So that the copy matches the original, retype each line of the material below exactly.

■ **Data below**:
◆ ◆ ◆ ◆
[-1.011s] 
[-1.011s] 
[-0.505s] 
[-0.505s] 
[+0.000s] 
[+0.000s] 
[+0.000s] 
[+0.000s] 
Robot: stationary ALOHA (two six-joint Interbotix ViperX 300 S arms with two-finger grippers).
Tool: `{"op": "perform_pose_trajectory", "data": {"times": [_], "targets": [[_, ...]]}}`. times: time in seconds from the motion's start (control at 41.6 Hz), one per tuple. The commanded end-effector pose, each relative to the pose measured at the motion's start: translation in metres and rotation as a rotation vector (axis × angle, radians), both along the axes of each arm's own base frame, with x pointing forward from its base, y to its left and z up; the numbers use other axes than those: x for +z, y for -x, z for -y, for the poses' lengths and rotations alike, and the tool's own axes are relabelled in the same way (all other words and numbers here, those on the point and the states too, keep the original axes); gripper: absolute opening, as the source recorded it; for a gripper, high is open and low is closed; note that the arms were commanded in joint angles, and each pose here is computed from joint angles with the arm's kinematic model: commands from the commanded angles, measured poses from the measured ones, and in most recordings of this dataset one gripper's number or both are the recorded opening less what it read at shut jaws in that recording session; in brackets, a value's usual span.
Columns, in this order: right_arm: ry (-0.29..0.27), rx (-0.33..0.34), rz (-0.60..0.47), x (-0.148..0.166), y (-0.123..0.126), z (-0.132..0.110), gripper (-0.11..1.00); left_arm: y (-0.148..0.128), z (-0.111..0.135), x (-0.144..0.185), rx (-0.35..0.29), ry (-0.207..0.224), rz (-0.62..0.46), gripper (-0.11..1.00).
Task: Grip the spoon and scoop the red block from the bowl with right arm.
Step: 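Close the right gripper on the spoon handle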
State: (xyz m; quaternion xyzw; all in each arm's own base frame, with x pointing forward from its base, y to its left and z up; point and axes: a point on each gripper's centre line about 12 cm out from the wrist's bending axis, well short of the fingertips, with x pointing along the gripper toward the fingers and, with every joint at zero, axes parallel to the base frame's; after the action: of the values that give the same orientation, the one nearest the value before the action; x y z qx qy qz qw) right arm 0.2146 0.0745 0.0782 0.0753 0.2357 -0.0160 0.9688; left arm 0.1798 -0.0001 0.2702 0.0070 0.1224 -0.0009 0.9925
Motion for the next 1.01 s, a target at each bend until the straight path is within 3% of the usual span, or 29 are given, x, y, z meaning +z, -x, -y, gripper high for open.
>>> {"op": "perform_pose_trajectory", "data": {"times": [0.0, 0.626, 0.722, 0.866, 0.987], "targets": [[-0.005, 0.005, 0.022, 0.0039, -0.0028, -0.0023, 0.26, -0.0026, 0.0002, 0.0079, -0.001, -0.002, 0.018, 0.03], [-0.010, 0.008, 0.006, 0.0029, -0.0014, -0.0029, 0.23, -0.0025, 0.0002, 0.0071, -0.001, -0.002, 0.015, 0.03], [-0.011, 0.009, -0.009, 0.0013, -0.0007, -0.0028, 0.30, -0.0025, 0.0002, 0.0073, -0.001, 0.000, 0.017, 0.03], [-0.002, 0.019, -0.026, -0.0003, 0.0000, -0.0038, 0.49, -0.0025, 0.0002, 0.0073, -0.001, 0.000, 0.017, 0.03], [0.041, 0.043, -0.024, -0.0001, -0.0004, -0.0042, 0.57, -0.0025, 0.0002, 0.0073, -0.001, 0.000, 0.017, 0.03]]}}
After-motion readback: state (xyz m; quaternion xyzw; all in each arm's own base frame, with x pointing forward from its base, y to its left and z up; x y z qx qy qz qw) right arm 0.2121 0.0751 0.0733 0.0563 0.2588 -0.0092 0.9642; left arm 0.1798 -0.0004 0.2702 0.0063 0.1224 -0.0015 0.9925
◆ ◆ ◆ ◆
■ **Written response**:
[-1.011s] 
[-1.011s] 
[-0.505s] 
[-0.505s] 
[+0.000s] 
[+0.000s] 
[+0.000s] 
[+0.000s] 
Robot: stationary ALOHA (two six-joint Interbotix ViperX 300 S arms with two-finger grippers).
Tool: `{"op": "perform_pose_trajectory", "data": {"times": [_], "targets": [[_, ...]]}}`. times: time in seconds from the motion's start (control at 41.6 Hz), one per tuple. The commanded end-effector pose, each relative to the pose measured at the motion's start: translation in metres and rotation as a rotation vector (axis × angle, radians), both along the axes of each arm's own base frame, with x pointing forward from its base, y to its left and z up; the numbers use other axes than those: x for +z, y for -x, z for -y, for the poses' lengths and rotations alike, and the tool's own axes are relabelled in the same way (all other words and numbers here, those on the point and the states too, keep the original axes); gripper: absolute opening, as the source recorded it; for a gripper, high is open and low is closed; note that the arms were commanded in joint angles, and each pose here is computed from joint angles with the arm's kinematic model: commands from the commanded angles, measured poses from the measured ones, and in most recordings of this dataset one gripper's number or both are the recorded opening less what it read at shut jaws in that recording session; in brackets, a value's usual span.
Columns, in this order: right_arm: ry (-0.29..0.27), rx (-0.33..0.34), rz (-0.60..0.47), x (-0.148..0.166), y (-0.123..0.126), z (-0.132..0.110), gripper (-0.11..1.00); left_arm: y (-0.148..0.128), z (-0.111..0.135), x (-0.144..0.185), rx (-0.35..0.29), ry (-0.207..0.224), rz (-0.62..0.46), gripper (-0.11..1.00).
Task: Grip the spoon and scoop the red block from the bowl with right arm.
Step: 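Close the right gripper on the spoon handle
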State: (xyz m; quaternion xyzw; all in each arm's own base frame, with x pointing forward from its base, y to its left and z up; point and axes: a point on each gripper's centre line about 12 cm out from the wrist's bending axis, well short of the fingertips, with x pointing along the gripper toward the fingers and, with every joint at zero, axes parallel to the base frame's; after the action: of the values that give the same orientation, the one nearest the value before the action; x y z qx qy qz qw) right arm 0.2146 0.0745 0.0782 0.0753 0.2357 -0.0160 0.9688; left arm 0.1798 -0.0001 0.2702 0.0070 0.1224 -0.0009 0.9925
Motion for the next 1.01 s, a target at each bend until the straight path is within 3% of the usual span, or 29 are given, x, y, z meaning +z, -x, -y, gripper high for open.
>>> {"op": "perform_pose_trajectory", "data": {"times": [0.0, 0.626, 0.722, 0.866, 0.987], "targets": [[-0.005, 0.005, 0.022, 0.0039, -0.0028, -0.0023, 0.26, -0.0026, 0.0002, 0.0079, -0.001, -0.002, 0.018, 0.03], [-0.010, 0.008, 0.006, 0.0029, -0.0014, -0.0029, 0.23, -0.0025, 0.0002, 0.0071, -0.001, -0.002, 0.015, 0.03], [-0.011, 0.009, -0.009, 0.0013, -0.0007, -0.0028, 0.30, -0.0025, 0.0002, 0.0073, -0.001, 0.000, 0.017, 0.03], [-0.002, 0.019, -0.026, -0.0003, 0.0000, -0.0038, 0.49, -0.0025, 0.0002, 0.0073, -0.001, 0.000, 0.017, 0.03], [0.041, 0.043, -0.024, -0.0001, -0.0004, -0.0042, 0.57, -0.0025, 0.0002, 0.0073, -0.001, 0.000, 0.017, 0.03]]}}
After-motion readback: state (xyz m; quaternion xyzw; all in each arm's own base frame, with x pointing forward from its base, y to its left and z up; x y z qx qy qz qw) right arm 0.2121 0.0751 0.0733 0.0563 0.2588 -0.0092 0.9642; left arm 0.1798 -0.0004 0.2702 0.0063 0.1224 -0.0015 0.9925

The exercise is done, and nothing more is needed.